Frequently Asked Questions

  • In the 350+ years history of probability, no one has ever attempted to build a Probability Machine, so we set on building the 1st one ever.

    Because probability is ubiquitous and foundational to many statistical and machine learning tasks, we believe that the Flek Machine will be a landmark in the AI field.

  • Flek is a unified framework for AI Analytics. It is a foundational development library that includes 3 main components: FlekML, Flek Server and Python Toolkit.

    Essentially, Flek allows data practitionners to build probabilistic models, develop ML-driven applications as well as run both exploratory and predictive analytics – all in one integrated platform.

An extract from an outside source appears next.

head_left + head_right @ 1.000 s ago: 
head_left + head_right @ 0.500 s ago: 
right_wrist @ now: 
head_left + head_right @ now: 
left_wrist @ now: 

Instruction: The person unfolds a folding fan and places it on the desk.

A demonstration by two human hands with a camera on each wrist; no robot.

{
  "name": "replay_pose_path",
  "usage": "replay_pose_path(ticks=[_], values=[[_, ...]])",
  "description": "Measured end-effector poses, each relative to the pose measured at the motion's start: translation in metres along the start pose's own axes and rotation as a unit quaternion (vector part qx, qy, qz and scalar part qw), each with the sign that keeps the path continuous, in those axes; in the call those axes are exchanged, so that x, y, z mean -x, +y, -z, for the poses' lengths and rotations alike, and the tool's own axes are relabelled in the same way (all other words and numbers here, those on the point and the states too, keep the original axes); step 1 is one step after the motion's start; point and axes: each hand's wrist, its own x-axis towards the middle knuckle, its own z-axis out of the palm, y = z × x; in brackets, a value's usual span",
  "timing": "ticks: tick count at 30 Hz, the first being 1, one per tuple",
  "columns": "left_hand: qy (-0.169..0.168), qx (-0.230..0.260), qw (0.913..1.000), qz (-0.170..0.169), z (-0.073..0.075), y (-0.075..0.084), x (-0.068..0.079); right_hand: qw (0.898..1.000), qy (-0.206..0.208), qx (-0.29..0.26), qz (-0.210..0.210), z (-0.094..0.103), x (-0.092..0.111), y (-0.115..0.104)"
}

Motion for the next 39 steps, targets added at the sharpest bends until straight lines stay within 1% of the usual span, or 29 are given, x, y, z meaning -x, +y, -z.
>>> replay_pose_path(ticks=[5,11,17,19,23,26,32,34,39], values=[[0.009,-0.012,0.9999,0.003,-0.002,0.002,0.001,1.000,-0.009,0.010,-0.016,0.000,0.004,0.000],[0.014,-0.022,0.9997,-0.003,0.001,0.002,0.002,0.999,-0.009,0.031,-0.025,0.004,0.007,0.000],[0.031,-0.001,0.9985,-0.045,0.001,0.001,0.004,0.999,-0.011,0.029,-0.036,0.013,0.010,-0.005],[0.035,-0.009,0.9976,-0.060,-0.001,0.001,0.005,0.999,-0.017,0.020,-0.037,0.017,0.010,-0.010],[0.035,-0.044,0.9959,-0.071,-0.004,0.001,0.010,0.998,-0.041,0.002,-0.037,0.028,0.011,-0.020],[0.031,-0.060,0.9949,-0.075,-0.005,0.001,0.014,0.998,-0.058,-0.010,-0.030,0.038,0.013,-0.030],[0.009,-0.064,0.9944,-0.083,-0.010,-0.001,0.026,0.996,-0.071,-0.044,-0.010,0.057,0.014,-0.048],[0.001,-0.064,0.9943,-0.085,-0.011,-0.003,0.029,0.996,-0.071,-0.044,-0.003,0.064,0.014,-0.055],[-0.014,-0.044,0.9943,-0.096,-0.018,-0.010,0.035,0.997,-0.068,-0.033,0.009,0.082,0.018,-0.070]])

  • A Probability Machine is a special kind of machine learning engine that learns, stores and serves Nuggets (probability like objects). It learns these Nuggets from semi-structured data.

    It then allows users to query and mine the Nugget store to search for probabilistic patterns or to perform complex probabilistic computations. The probability machine can also serve these Nuggets and make them available for prediction or classification purposes.

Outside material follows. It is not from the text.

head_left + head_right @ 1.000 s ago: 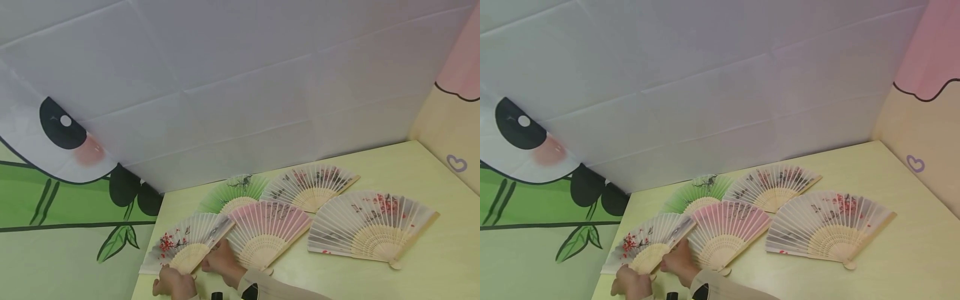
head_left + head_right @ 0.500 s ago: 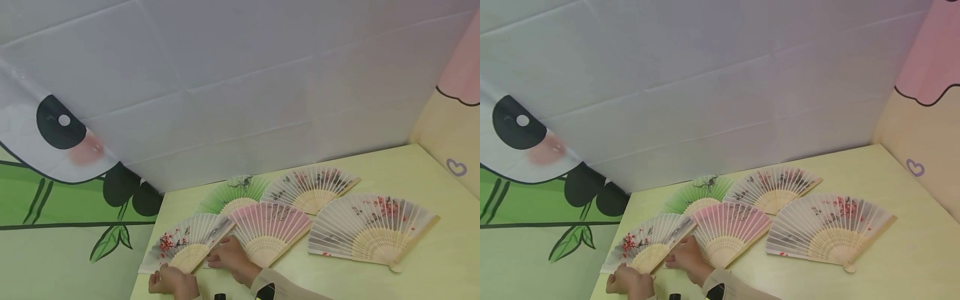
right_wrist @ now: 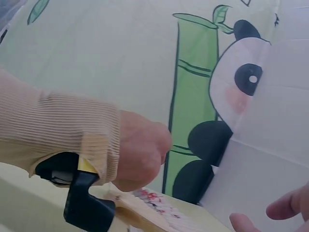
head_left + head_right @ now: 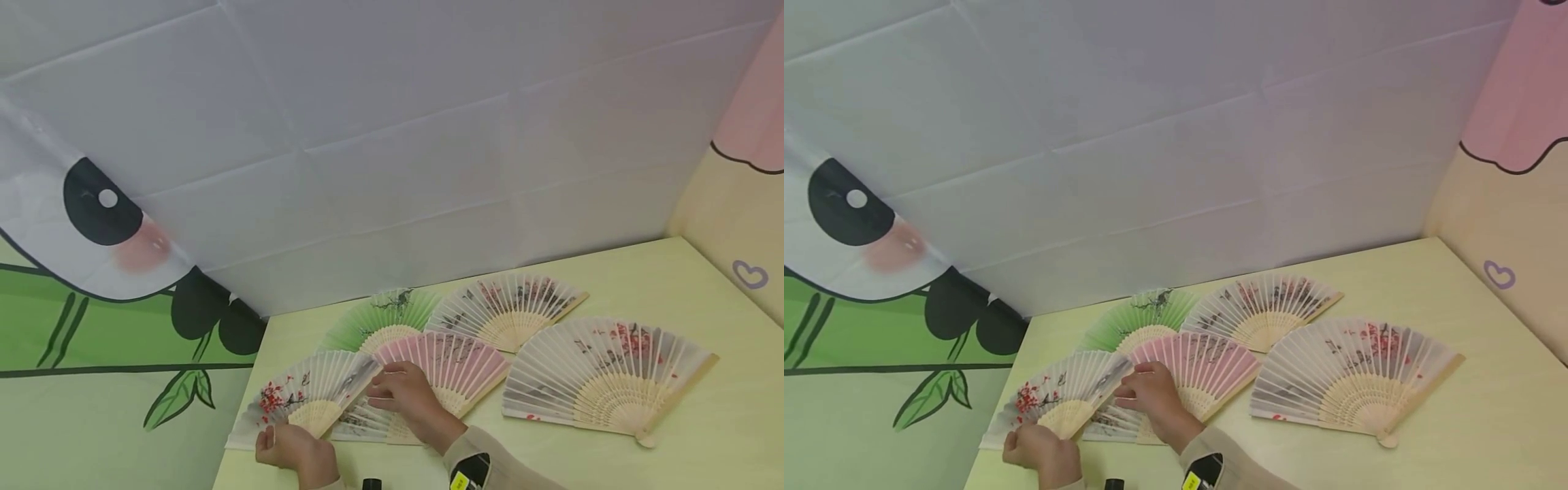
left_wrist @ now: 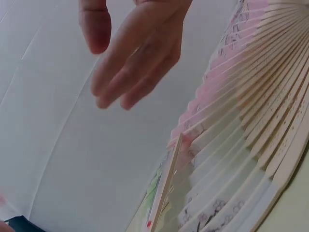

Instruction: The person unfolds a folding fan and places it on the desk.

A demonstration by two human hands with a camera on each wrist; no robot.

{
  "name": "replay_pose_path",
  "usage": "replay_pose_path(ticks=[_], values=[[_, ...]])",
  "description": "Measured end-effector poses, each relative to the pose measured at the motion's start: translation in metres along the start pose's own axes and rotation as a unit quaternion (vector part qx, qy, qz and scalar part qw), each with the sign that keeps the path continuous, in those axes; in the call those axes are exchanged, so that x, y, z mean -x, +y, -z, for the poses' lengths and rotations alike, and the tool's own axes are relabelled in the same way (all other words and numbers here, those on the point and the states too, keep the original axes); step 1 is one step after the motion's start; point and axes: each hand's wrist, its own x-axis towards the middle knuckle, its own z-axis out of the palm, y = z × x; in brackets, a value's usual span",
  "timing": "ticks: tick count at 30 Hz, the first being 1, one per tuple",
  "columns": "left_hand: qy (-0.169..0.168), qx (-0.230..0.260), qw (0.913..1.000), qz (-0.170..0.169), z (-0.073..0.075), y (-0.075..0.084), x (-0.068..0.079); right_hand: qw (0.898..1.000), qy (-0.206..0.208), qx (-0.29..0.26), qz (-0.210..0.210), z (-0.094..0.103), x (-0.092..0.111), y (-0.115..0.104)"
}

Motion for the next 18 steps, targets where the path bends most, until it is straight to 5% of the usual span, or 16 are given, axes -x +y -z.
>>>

  • For organizations, Flek is geared towards:

    • SME (small to medium enterprises) that cannot afford large data science teams.

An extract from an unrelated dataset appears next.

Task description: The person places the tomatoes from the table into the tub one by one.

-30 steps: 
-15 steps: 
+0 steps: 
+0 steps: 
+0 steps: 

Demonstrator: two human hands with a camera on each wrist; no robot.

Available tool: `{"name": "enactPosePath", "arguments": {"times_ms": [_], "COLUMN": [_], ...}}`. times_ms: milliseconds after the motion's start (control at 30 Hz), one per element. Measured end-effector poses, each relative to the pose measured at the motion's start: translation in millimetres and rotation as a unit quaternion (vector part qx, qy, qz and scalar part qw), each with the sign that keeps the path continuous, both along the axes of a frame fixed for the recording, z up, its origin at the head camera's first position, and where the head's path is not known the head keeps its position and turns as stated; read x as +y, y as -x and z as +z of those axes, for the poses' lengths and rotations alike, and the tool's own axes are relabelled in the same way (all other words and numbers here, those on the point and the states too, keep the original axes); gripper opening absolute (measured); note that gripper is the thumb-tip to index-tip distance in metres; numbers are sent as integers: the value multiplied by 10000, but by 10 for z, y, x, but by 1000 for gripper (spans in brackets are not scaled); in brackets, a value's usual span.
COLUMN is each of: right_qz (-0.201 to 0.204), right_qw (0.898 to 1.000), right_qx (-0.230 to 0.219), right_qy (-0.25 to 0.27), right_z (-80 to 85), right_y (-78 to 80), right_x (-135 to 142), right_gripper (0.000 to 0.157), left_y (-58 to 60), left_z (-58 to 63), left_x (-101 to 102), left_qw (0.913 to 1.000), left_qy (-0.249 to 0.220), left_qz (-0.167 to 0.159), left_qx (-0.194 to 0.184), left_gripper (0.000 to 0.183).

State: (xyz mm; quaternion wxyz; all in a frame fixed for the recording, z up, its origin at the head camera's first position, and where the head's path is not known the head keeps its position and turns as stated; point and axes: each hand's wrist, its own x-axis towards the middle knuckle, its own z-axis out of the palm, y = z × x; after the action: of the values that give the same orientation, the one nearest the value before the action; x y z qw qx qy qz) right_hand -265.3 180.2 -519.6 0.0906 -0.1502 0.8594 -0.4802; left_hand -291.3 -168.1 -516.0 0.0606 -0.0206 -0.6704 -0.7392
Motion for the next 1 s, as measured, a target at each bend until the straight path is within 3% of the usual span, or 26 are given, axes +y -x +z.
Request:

    • Larger enterprises that need a fully integrated platform to help them answer varied AI analytics and data science questions – without drowning in a swamp of complex models and pipelines that are very difficult to maintain and share among different users and use cases.​

    For end-users, Flek is intended to serve the needs of a mix of AI citizens: data scientists, programmers, statisticians and business analysts.

  • Thanks to its varied capabilities, Flek can meet the demands of a wide range of core sectors and business applications that deal with uncertainty and require both exploratory and predictive capabilities.

    Explore sectors here.

  • Both Flek and Relational database management systems (RDBMS) have a core engine inside that serves user requests.

    In the case of RDBMS, users can send SQL queries to retrieve a single record or multiple records joined from one or more tables.

    In Flek, users can fetch a single Nugget (probability like object) or search the model store using a filter. They can also run auto-discovery algorithms that search for patterns, associations, rules, anomalies or causal relationships.